La presión sobre la prensa se manifiesta especialmente en los tribunales. En mayo, un total de 28 periodistas enfrentaron procesos judiciales relacionados con su actividad profesional. Asimismo, el periodista kurdo Reyhan Hacıoğlu fue condenado a cuatro años y dos meses de prisión por presuntamente “apoyar a una organización terrorista”.
Además de los procesos penales, el informe documenta numerosas restricciones a la libertad de información. Al menos un sitio web fue bloqueado durante mayo. Las autoridades turcas también impusieron restricciones de acceso a nueve noticias y a 193 publicaciones en redes sociales.
Los medios de comunicación kurdos volvieron a verse afectados. Según la asociación, las cuentas en turco y kurdo de las agencias de noticias Mezopotamya (MA) y Jin News fueron bloqueadas por orden judicial. El organismo regulador de la radiodifusión, RTÜK, también continuó interviniendo en el panorama mediático mediante sanciones impuestas a ocho emisoras de radio y televisión.

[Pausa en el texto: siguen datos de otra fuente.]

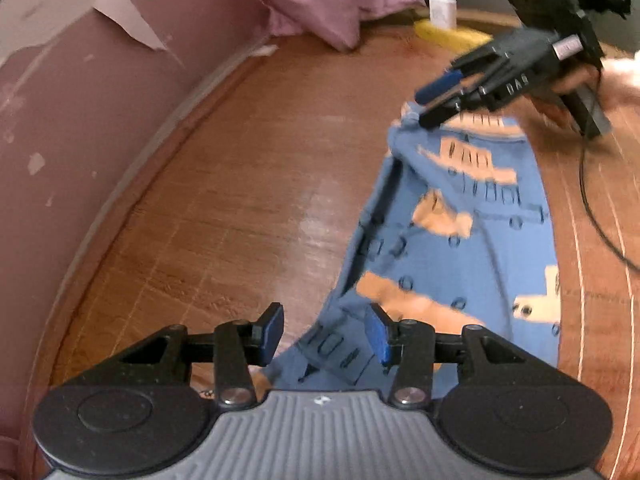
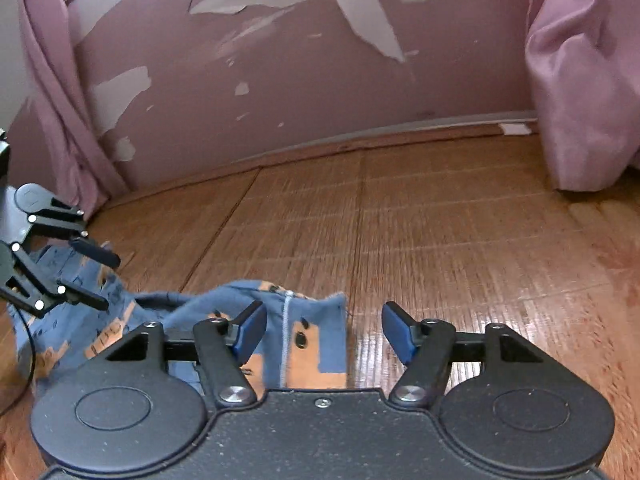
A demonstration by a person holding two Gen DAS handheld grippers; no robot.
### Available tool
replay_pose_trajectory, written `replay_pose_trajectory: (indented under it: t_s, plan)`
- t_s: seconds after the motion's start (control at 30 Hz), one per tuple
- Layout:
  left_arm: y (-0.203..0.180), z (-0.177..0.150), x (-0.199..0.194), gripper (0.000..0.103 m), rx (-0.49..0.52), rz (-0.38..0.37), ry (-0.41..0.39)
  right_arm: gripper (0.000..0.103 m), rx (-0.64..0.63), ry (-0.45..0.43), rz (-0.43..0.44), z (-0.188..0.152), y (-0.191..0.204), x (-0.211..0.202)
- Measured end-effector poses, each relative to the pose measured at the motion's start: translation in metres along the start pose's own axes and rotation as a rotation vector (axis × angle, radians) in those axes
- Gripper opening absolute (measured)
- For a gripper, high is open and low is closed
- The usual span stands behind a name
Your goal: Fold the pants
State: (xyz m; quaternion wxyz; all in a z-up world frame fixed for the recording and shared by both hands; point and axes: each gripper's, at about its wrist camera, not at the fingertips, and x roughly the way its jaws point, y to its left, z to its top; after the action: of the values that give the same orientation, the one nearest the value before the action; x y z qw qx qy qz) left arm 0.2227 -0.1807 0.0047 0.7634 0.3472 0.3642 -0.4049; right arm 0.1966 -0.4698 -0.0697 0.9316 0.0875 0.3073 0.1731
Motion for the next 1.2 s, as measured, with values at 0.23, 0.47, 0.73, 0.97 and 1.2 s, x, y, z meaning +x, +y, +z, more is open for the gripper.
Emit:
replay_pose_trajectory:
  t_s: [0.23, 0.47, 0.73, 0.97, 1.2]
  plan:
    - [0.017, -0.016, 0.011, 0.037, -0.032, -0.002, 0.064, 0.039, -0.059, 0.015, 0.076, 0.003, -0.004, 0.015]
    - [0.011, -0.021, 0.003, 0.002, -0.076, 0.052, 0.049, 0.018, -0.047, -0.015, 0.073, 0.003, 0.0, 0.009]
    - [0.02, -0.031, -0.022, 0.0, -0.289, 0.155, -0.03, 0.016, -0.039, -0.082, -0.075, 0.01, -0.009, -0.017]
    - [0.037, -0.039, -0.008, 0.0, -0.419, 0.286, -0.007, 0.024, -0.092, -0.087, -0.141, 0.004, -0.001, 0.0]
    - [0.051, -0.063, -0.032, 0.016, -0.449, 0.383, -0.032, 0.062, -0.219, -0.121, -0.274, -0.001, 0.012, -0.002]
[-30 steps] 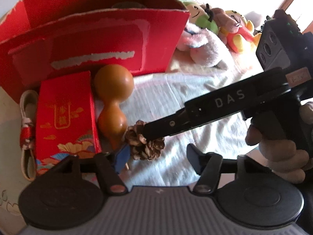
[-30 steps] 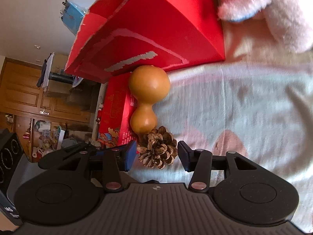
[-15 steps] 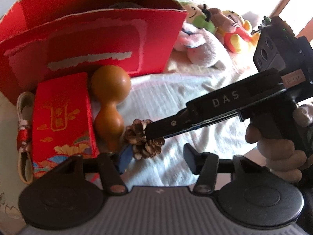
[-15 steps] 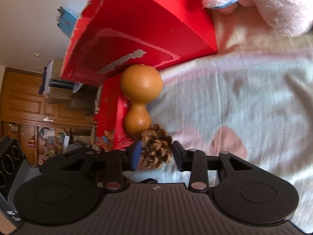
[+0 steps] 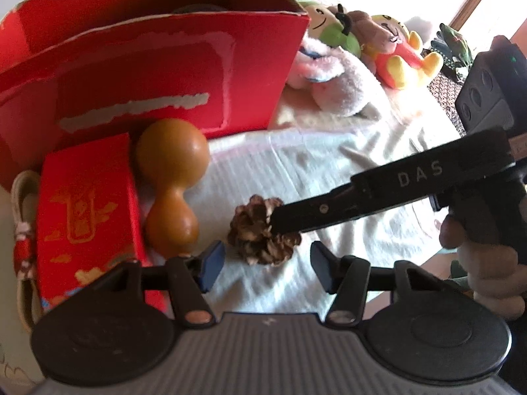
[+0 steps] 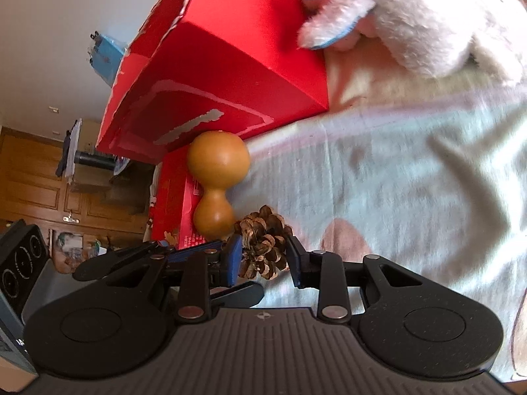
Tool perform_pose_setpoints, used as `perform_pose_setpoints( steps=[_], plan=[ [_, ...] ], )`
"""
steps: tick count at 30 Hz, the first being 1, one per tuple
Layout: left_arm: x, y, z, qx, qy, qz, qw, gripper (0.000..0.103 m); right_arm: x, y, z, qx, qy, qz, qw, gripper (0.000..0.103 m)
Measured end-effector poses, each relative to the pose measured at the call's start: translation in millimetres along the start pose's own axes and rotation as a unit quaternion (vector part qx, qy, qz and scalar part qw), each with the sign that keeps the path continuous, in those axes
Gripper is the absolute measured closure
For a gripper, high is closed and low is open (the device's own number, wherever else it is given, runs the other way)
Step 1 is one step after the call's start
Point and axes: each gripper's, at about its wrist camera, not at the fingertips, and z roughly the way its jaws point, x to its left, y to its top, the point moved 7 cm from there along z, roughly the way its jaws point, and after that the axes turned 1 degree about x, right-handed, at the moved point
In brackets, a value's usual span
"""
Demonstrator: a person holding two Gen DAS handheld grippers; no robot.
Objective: Organize objects
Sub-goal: 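Lift the pine cone with the right gripper and carry it over the box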
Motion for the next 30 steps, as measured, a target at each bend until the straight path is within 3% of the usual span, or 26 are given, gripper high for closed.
perform_pose_setpoints(
  steps=[9, 13, 15, 21, 30],
  plan=[
    [2, 9, 17, 0.01, -0.005, -0.004, 0.9999, 0.054, -5, 6, 6, -0.012, -0.011, 0.021, 1.0, 0.047],
    [2, 11, 18, 0.015, -0.013, -0.003, 0.9998, 0.054, -7, 7, 9, -0.005, -0.001, 0.031, 1.0, 0.05],
    [-2, 13, 17, 0.018, -0.014, 0.007, 0.9997, 0.055, -6, 8, 7, -0.002, 0.009, 0.035, 0.999, 0.058],
    [-8, 28, 3, 0.007, -0.033, 0.036, 0.9988, 0.055, 7, 13, -12, -0.026, 0.002, 0.021, 0.999, 0.059],
    [-27, 72, -53, -0.059, -0.076, 0.111, 0.9892, 0.055, 55, 30, -70, -0.099, -0.014, -0.03, 0.995, 0.06]
  ],
)
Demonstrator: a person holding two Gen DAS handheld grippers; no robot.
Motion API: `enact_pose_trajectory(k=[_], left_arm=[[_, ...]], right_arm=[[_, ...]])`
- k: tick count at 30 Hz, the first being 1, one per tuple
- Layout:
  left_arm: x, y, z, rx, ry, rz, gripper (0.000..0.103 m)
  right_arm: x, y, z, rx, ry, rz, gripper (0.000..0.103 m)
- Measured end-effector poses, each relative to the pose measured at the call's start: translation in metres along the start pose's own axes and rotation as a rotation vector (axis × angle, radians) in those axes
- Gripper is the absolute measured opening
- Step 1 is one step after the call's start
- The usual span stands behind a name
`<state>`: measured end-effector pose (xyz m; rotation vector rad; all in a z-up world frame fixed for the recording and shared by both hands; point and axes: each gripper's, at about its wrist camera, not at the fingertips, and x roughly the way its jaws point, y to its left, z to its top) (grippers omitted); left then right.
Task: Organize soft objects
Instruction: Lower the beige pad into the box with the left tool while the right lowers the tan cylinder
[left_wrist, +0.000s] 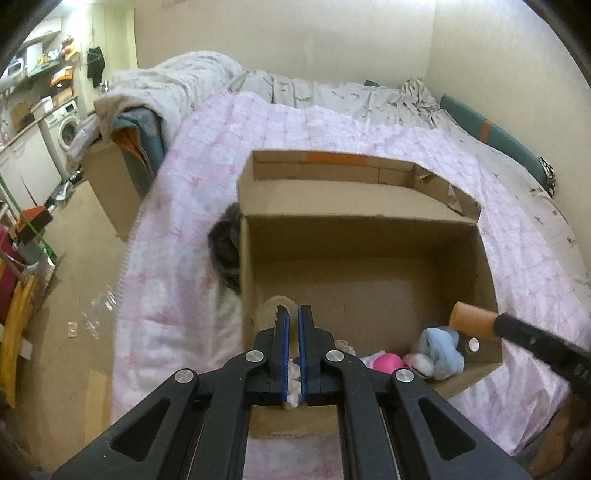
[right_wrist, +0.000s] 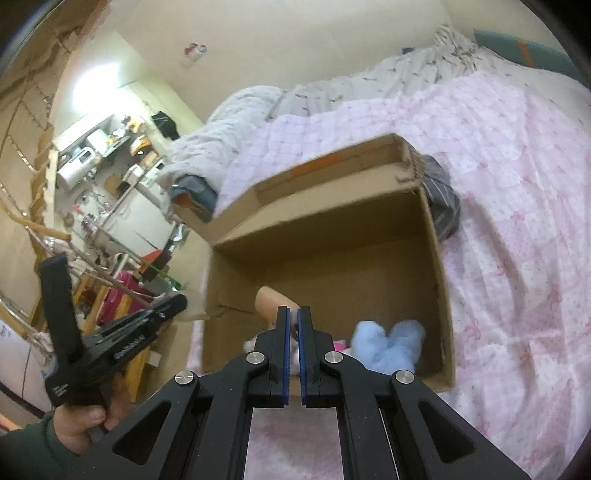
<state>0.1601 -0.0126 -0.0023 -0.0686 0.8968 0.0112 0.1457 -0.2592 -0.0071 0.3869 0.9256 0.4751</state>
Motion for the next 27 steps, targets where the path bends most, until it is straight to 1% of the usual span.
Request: enact_pose_trajectory(k=[2, 4, 7, 10, 16, 19, 23, 27], left_arm=[[0.010, -0.001, -0.005, 0.004, 0.008, -0.003, 0.004], [0.023, -0.003, -0.012, 0.010, 0.036, -0.004, 0.004], [0.030, -0.002, -0.013, 0.015, 0.044, 0.016, 0.004], [0.033, 0.000, -0.014, -0.002, 0.057, 0.002, 0.004], [0.032, -0.011, -0.017, 0.033, 0.049, -0.030, 0.005], [0.036, -0.013, -0.019, 0.043, 0.069, -0.058, 0.005], [0.040, -0.012, -0.020, 0.035, 0.090, -0.056, 0.005], [0.040, -0.013, -0.021, 0.037, 0.094, -0.054, 0.005]], right_arm=[[0.011, -0.009, -0.003, 0.016, 0.026, -0.026, 0.006], [0.020, -0.014, -0.007, 0.032, 0.047, -0.029, 0.006], [0.032, -0.015, -0.008, 0.020, 0.080, -0.047, 0.006], [0.040, -0.013, -0.011, 0.009, 0.104, -0.055, 0.006], [0.050, -0.012, -0.015, -0.002, 0.133, -0.065, 0.006], [0.055, -0.014, -0.016, 0.001, 0.145, -0.068, 0.006], [0.056, -0.017, -0.020, 0.008, 0.155, -0.077, 0.006], [0.058, -0.016, -0.022, 0.009, 0.162, -0.080, 0.006]])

Más allá de las medidas estatales, el informe destaca las difíciles condiciones laborales en el sector de los medios de comunicación. Al menos cuatro periodistas perdieron su empleo durante mayo. La DFG considera que la combinación de persecución penal, presión económica y censura constituye un patrón recurrente destinado a restringir la libertad de prensa y la libertad de expresión.
“La criminalización del trabajo periodístico, la obstrucción de las investigaciones y la censura en el ámbito digital demuestran que la presión sobre la prensa y la libertad de expresión persiste”, declaró la organización.
La DFG subrayó que garantizar condiciones laborales seguras para las y los trabajadores de los medios de comunicación, proteger la libertad de expresión y la libertad de prensa, y poner fin a la impunidad frente a los ataques contra periodistas son elementos esenciales para una sociedad democrática.